In a Gallup poll published on Monday, just over a third of Americans said they approved of the White House’s response so far to the Russian aggression towards Ukraine which culminated late Wednesday night in a full-scale invasion of the eastern European nation.

Thirty-six per cent of Americans said that Joe Biden was doing an OK job handling “the situation with Russia”, a number which could slip further in the coming days now that it is clear that Mr Biden and other western leaders failed to dissuade Vladimir Putin from invasion.

Fifty-five per cent disapprove of the president’s handling of Ukraine, and according to the Gallup poll the president’s overall approval rating among Democrats is now at nearly the lowest point of his presidency so far; it currently sits at 79 per cent, down 3 points in a month.

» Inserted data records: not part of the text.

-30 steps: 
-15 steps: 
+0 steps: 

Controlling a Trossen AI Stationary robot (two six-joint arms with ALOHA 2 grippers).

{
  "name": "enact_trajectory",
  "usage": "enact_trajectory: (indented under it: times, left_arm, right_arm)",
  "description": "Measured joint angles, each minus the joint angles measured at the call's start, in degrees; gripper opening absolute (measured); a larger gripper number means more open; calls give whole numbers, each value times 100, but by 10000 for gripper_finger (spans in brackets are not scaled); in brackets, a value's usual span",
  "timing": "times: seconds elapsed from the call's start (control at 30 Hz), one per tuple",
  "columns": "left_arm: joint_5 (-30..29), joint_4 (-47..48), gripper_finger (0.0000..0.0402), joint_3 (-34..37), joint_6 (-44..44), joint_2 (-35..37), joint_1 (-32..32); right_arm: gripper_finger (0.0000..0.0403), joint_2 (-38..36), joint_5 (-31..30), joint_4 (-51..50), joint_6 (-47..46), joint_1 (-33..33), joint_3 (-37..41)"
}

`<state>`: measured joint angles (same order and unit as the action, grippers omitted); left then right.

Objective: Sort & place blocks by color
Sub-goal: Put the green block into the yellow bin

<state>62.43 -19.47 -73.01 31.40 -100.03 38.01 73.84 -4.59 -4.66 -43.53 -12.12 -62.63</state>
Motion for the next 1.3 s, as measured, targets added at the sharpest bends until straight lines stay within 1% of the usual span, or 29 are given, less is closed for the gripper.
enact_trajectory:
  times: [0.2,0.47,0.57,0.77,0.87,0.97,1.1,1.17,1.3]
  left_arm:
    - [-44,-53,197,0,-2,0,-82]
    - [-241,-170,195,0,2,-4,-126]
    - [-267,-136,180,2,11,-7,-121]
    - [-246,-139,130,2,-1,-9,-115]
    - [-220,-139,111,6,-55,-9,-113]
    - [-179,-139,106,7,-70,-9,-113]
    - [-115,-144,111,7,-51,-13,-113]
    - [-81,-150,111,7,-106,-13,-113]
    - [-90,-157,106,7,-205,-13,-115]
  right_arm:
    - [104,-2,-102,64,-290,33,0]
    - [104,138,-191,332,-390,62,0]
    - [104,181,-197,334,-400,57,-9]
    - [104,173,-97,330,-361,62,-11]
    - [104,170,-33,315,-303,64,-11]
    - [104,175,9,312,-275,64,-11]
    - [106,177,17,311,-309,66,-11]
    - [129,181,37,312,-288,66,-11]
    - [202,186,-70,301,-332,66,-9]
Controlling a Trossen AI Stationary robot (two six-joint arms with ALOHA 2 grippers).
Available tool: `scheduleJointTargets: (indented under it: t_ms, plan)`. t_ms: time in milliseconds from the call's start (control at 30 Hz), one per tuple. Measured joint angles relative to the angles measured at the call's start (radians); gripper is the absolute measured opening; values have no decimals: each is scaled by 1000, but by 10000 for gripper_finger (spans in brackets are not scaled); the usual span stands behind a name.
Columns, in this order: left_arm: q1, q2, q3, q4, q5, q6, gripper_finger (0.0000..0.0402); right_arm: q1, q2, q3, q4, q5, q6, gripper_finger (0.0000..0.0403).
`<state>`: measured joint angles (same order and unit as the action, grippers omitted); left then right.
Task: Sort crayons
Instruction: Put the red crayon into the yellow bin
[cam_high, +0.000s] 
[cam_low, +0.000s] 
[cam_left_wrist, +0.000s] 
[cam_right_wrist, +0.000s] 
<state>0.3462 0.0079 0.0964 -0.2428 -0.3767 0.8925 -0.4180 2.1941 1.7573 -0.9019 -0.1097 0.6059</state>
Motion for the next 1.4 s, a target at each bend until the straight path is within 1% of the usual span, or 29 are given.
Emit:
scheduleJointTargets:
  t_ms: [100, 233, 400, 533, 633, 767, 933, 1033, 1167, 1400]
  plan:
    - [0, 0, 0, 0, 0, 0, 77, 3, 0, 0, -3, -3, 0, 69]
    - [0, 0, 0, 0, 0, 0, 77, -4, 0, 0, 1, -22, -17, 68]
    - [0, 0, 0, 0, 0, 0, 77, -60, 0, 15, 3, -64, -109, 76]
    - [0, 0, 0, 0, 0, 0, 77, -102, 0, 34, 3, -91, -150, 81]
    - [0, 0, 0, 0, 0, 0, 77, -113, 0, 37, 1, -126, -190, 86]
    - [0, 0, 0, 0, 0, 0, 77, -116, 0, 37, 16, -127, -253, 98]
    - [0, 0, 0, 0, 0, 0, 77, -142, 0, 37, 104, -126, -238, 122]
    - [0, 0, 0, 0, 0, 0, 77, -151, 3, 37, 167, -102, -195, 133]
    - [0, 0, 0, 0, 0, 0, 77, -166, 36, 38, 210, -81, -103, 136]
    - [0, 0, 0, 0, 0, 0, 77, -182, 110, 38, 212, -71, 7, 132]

The White House has strictly denied that US troops will engage Russian forces to defend Ukrainian soil, while announcing deployments of troops in Nato territories around eastern Europe. It has also refused to submit to demands from Moscow including the permanent exclusion of Ukraine from Nato and the cessation of Crimea, which Russia annexed in 2014, to the Russian Federation.

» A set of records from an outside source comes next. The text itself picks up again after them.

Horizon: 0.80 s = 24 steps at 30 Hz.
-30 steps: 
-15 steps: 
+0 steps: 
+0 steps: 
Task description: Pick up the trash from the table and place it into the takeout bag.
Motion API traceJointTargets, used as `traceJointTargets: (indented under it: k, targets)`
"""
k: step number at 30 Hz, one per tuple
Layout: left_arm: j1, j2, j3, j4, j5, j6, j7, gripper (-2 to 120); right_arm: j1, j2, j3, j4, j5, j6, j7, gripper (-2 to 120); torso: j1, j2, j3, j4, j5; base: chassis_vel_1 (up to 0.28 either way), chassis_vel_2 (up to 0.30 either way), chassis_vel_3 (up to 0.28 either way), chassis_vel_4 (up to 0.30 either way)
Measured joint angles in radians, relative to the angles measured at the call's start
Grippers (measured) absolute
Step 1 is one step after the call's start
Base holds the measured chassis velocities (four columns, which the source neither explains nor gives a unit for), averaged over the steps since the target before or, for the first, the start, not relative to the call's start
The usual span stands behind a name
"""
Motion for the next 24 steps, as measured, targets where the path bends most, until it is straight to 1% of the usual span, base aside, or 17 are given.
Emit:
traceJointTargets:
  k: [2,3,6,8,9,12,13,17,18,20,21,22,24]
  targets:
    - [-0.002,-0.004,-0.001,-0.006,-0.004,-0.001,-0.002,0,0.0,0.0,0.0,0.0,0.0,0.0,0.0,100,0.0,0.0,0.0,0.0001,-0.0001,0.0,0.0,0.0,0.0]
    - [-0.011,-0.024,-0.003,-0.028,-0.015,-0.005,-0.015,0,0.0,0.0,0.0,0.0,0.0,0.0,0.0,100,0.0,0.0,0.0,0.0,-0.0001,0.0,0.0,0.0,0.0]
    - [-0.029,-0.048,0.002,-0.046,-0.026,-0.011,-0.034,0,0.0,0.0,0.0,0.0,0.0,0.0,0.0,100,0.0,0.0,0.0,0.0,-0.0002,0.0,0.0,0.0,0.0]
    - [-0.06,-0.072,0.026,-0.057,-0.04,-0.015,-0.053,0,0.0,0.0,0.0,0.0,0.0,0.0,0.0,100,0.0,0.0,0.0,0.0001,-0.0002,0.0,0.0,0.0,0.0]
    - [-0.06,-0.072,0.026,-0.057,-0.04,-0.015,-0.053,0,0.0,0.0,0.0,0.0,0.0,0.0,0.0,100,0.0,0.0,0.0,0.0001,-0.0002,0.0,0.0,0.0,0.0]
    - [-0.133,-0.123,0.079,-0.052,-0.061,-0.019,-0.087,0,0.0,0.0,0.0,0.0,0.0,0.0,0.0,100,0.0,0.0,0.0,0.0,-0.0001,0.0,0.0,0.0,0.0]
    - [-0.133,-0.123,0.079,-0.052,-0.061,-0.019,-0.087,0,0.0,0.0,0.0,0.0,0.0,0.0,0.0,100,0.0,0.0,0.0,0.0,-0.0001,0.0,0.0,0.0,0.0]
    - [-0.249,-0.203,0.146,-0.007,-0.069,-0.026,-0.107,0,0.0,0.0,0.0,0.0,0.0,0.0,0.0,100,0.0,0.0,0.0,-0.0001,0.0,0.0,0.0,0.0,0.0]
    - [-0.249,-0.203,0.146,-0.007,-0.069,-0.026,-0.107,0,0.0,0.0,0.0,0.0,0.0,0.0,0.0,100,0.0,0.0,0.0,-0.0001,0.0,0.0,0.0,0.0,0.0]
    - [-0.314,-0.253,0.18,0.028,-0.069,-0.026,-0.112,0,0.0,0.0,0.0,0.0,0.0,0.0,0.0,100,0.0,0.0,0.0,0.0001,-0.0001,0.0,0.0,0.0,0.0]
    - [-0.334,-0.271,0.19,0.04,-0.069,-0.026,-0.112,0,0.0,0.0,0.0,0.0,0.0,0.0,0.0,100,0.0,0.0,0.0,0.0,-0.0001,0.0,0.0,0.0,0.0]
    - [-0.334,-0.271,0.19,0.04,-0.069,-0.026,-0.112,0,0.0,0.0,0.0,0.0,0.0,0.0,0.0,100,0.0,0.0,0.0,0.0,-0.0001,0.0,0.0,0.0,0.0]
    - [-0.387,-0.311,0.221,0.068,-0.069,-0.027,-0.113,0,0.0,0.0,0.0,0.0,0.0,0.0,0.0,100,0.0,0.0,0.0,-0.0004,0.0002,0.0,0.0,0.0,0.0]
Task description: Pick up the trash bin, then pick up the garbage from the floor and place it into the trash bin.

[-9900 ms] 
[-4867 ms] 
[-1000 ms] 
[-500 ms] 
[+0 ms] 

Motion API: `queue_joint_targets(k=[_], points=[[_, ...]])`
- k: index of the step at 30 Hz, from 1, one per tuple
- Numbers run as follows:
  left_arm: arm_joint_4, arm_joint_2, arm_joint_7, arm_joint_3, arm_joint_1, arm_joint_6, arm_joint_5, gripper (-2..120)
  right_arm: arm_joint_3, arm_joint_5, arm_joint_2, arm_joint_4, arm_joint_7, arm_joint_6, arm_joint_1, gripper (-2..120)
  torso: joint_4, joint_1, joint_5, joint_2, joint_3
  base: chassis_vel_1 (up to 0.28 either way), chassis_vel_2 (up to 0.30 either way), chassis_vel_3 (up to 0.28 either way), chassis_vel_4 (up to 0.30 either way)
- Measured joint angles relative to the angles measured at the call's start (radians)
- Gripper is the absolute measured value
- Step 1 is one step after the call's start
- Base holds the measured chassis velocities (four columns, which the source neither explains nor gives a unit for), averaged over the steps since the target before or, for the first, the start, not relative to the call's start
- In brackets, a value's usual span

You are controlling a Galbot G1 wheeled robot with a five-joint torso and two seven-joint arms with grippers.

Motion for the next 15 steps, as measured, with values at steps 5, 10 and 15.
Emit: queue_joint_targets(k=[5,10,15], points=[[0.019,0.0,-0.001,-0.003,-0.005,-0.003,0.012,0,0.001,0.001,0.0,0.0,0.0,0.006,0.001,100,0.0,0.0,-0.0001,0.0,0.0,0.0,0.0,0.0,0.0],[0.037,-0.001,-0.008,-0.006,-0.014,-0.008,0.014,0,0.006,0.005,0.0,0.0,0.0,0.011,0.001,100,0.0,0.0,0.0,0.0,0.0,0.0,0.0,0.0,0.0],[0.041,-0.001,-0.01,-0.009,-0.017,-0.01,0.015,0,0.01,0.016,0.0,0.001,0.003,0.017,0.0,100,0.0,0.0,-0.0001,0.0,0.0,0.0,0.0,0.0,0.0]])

Interestingly over that same one-month span between January and February of 2022 the president’s approval ratings ticked up among both Republicans and independents by two percentage points; those ratings now sit at 7 per cent and 35 per cent respectively.

Mr Biden’s disapproval rating now sits above 50 per cent for all major issues, with the economy his worst area (62 per cent disapproval). His handling of the Covid-19 pandemic is also facing new disdain from voters, a significant development given that trust on the issue of the ability to manage the outbreak was one of the issues where the president held an advantage over Donald Trump consistently in polling throughout the 2020 election.

It still remains one of his strongest issues according to Gallup, with 47 per cent of voters indicating they still approve of Mr Biden’s job performance in that area.

The Gallup poll tracks the opinion of voters every month. The most recent survey results were gathered between 1-17 February from a random sample of 1,008 US adults. The margin of error is 4 percentage points.